## THE TASK
Copy the records exactly, leaving out every picture.

===============

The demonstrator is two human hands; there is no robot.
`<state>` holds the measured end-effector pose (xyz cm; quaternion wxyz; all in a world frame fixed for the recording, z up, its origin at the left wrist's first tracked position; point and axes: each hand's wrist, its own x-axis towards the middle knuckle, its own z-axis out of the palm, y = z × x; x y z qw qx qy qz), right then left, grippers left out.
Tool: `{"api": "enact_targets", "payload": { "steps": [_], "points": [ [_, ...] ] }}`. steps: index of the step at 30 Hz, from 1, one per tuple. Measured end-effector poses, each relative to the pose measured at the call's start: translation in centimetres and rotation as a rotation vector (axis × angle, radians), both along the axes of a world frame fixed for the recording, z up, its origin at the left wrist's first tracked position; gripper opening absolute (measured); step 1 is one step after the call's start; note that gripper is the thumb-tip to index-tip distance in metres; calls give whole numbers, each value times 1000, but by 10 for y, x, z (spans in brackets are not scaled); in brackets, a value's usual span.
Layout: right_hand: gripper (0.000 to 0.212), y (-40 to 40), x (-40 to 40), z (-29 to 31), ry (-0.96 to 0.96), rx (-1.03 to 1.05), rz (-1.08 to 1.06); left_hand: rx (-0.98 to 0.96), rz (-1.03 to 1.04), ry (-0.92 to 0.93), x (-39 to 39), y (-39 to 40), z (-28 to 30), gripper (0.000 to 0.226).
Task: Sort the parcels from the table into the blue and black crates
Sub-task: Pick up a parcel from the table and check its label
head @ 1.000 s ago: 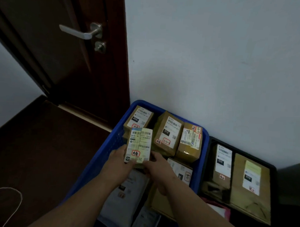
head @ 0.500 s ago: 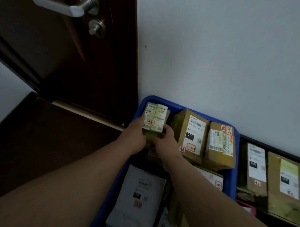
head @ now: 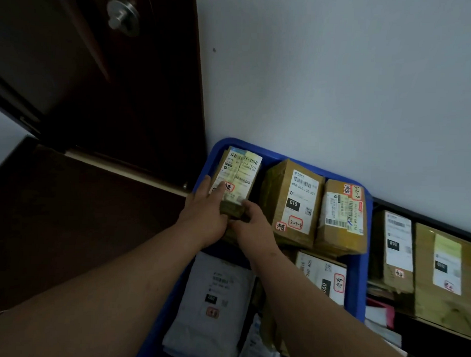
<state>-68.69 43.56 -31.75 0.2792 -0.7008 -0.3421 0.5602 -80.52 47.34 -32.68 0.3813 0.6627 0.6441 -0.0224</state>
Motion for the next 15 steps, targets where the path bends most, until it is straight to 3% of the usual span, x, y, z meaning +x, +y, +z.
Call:
{"api": "enact_targets", "payload": {
  "steps": [9, 15],
  "points": [
    [40, -26, 33, 24, -64, 5, 108, 90, -33, 115, 22, -44, 31, 72],
    [37, -55, 73, 50, -500, 260, 547, 112, -106, 256, 48, -86, 59, 70]
  ]
}}
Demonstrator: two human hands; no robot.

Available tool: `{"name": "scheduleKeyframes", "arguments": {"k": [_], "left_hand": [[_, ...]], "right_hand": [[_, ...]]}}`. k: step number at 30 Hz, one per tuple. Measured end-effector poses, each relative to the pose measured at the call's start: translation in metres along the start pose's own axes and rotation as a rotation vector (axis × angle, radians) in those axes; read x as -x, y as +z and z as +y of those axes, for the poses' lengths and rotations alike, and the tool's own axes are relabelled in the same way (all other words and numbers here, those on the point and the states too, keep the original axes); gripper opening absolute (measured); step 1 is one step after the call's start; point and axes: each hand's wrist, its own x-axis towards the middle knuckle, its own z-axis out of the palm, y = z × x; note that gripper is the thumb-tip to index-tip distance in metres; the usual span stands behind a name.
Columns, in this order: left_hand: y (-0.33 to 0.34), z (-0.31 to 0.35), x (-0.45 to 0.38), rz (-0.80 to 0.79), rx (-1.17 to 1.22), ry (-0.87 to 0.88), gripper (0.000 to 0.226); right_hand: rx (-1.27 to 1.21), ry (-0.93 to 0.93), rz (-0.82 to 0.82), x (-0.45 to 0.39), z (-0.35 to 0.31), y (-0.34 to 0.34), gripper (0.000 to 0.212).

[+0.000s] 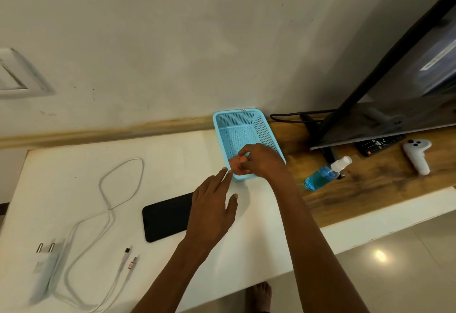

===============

## RESULT BELOW
The demonstrator is two human hands; there is no robot.
`<state>` holds the measured end-effector pose (xyz cm; quaternion wxyz; all in a world frame fixed for the recording, z up, its origin at the left wrist's first tracked position; point and axes: each hand's wrist, its own x-axis towards the middle knuckle, its own z-axis out of the palm, y = z × x; x y z qw qx qy qz), right then left, grippers left out.
Tool: `{"api": "enact_targets", "payload": { "steps": [_], "points": [ [_, ...] ] }}`. steps: index of the step at 30 Hz, from 1, one per tuple. Measured end-effector poses, each relative to the pose measured at the call's start: translation in centimetres and rotation as a rotation vector (axis × angle, radians), both along the axes of a world frame fixed for the recording, z up, its origin at the left wrist's first tracked position; gripper opening absolute (measured); step 1 is one step after the call's start; note that gripper is the thumb-tip to index-tip distance in metres; calls give whole numbers, each value times 1000, but by 10 for y, x, z (spans in brackets are not scaled); in brackets, a value's usual span.
Layout: right_hand: gripper (0.000 to 0.212), y (-40 to 40), x (-40 to 40), z (-29 to 31), ry (-0.96 to 0.96), rx (-1.03 to 1.05), rz (-1.08 to 1.06); left_hand: rx (-0.98 to 0.96), rz (-1.03 to 1.04), ry (-0.92 to 0.93), x (-39 to 39), y (-39 to 40), z (-28 to 30), gripper (0.000 to 0.226).
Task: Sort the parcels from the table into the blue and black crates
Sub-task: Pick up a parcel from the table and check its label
head @ 1.000 s ago: 
head @ 0.500 s ago: 
head @ now: 
<state>-68.69 43.56 -31.75 0.2792 -0.7008 -0.3421 0.5602 -80.52 47.34 -32.68 0.3813 0.6627 0.6441 -0.0224</state>
Motion for the next 15 steps, targets where the path bends most, until it is straight to 3% of the usual span, x, y, z meaning +x, +y, +z.
Call:
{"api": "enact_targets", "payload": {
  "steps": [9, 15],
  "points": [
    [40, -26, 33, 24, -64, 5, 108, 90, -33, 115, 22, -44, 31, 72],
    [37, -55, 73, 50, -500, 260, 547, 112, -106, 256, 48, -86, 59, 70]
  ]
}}
Demonstrator: two human hands; no robot.

Available tool: `{"name": "scheduleKeyframes", "arguments": {"k": [_], "left_hand": [[_, ...]], "right_hand": [[_, ...]]}}`. k: step number at 30 Hz, one per tuple. Measured end-effector poses, each relative to the pose measured at the call's start: translation in metres along the start pose's own axes and rotation as a rotation vector (axis × angle, radians) in those axes; read x as -x, y as +z and z as +y of those axes, for the poses' lengths and rotations alike, and the tool's own axes are relabelled in the same way (all other words and numbers here, those on the point and the states too, keep the original axes); gripper opening absolute (measured); step 1 is one step after the call's start; point and axes: each hand's wrist, its own x-axis towards the middle knuckle, its own z-axis out of the palm, y = z × x; note that gripper is the thumb-tip to index-tip distance in metres; the usual span stands behind a name.
Columns, in this order: left_hand: y (-0.33 to 0.34), z (-0.31 to 0.35), x (-0.45 to 0.38), rz (-0.80 to 0.79), rx (-1.17 to 1.22), ry (-0.87 to 0.88), gripper (0.000 to 0.226); right_hand: rx (-1.27 to 1.21), ry (-0.93 to 0.93), rz (-0.82 to 0.82), x (-0.45 to 0.39), z (-0.35 to 0.31), y (-0.34 to 0.34), gripper (0.000 to 0.212).

[+0.000s] 

The submitted answer is complete.